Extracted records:
------------------------
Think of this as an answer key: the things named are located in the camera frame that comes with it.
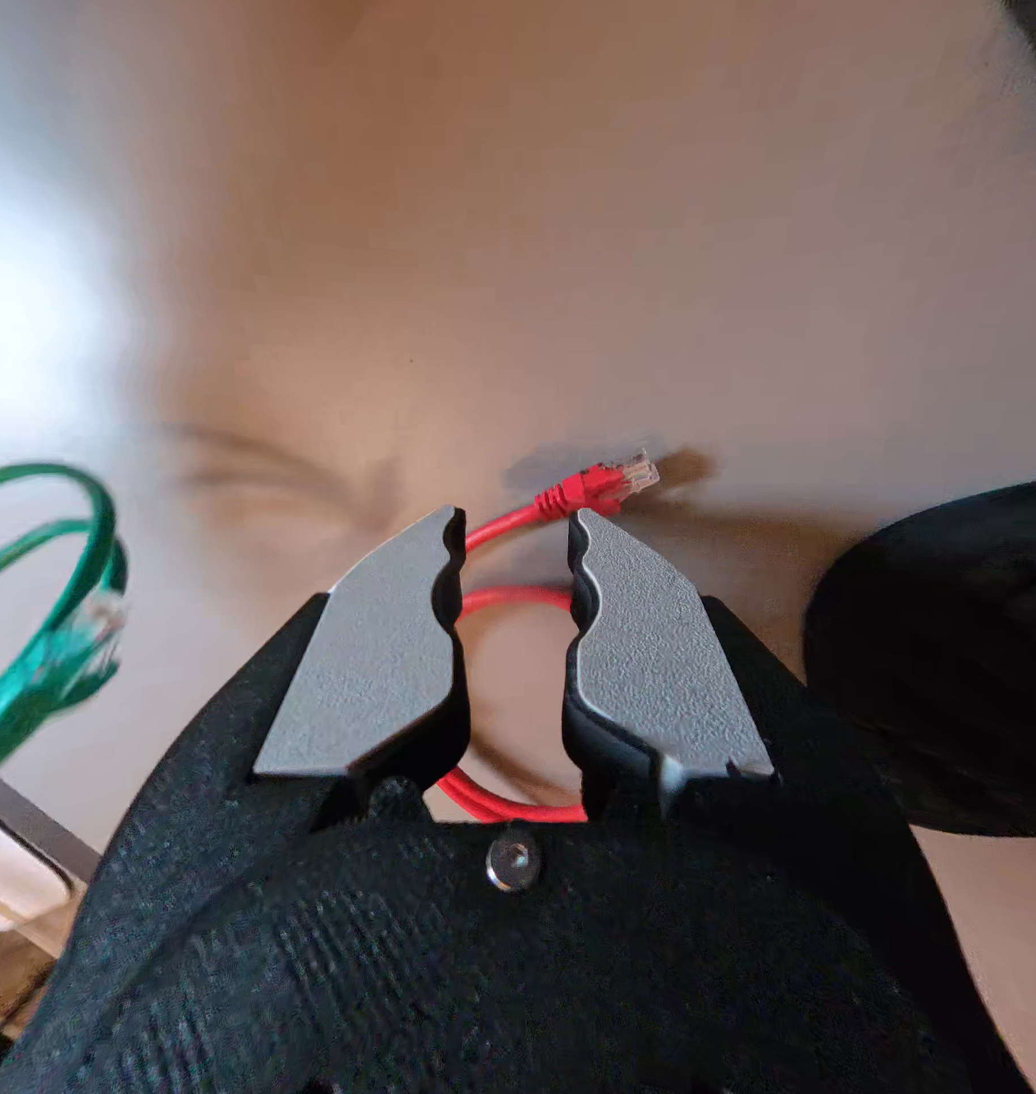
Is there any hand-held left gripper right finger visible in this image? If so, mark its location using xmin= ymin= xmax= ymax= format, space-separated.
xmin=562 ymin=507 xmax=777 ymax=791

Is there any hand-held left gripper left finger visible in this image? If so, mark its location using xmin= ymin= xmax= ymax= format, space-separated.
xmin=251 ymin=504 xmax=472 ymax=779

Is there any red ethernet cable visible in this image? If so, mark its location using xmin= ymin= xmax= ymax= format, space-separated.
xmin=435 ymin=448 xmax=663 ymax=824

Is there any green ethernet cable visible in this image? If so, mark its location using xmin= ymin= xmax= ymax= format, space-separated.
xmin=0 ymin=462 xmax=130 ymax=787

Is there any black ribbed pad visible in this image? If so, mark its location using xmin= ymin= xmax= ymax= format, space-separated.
------------------------
**WORK ORDER:** Give every entry again as it is, dropping its pictures.

**PROBLEM SOLUTION:**
Think of this as an answer key: the things named are located in the camera frame that comes with it.
Is there any hand-held left gripper right finger visible in this image? If so, mark its location using xmin= ymin= xmax= ymax= format, space-separated.
xmin=562 ymin=507 xmax=777 ymax=791

Is there any hand-held left gripper left finger visible in this image? If so, mark its location using xmin= ymin= xmax= ymax= format, space-separated.
xmin=251 ymin=504 xmax=472 ymax=779

Is there any red ethernet cable visible in this image? If so, mark its location using xmin= ymin= xmax= ymax= format, space-separated.
xmin=435 ymin=448 xmax=663 ymax=824

Is there any green ethernet cable visible in this image? If so, mark its location using xmin= ymin= xmax= ymax= format, space-separated.
xmin=0 ymin=462 xmax=130 ymax=787

Is there any black ribbed pad visible in this image? If so, mark its location using xmin= ymin= xmax= ymax= format, space-separated.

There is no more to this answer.